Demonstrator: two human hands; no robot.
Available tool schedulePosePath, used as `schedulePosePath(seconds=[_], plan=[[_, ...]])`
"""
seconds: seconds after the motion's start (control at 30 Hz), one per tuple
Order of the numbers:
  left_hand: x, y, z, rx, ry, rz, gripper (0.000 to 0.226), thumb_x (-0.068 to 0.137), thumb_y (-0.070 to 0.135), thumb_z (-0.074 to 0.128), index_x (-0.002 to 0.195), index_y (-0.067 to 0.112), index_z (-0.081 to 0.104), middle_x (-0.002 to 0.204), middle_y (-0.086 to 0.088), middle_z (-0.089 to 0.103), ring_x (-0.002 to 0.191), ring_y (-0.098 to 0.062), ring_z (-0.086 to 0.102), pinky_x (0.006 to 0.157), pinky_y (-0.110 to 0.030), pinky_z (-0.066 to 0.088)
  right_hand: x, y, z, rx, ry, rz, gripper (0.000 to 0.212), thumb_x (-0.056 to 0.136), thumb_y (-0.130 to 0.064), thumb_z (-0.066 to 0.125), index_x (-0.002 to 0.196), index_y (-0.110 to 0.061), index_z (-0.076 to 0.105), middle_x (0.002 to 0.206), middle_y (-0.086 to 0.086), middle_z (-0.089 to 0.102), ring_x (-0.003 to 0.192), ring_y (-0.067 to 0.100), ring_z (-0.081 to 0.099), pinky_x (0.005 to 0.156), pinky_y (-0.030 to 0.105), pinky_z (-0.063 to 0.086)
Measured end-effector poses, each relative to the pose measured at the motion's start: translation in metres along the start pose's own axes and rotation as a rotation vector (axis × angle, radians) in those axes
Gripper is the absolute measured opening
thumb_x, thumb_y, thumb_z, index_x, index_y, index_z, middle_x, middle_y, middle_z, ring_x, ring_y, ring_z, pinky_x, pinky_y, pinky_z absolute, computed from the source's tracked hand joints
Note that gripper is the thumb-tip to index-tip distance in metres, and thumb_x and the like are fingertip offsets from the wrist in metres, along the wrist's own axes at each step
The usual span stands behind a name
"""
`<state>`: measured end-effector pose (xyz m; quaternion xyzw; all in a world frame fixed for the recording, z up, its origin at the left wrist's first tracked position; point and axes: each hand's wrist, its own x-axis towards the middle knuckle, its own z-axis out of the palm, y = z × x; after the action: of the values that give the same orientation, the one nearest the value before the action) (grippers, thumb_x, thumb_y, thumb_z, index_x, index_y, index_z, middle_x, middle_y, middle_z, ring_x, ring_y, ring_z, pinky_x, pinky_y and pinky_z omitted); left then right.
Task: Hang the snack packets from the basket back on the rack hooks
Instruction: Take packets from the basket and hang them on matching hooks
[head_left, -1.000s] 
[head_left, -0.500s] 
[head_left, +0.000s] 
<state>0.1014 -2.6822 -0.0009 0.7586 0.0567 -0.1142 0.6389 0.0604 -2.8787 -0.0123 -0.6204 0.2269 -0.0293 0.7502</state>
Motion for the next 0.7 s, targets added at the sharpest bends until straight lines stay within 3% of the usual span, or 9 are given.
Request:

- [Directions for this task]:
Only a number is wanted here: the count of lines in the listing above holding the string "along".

- [Exercise response]:
2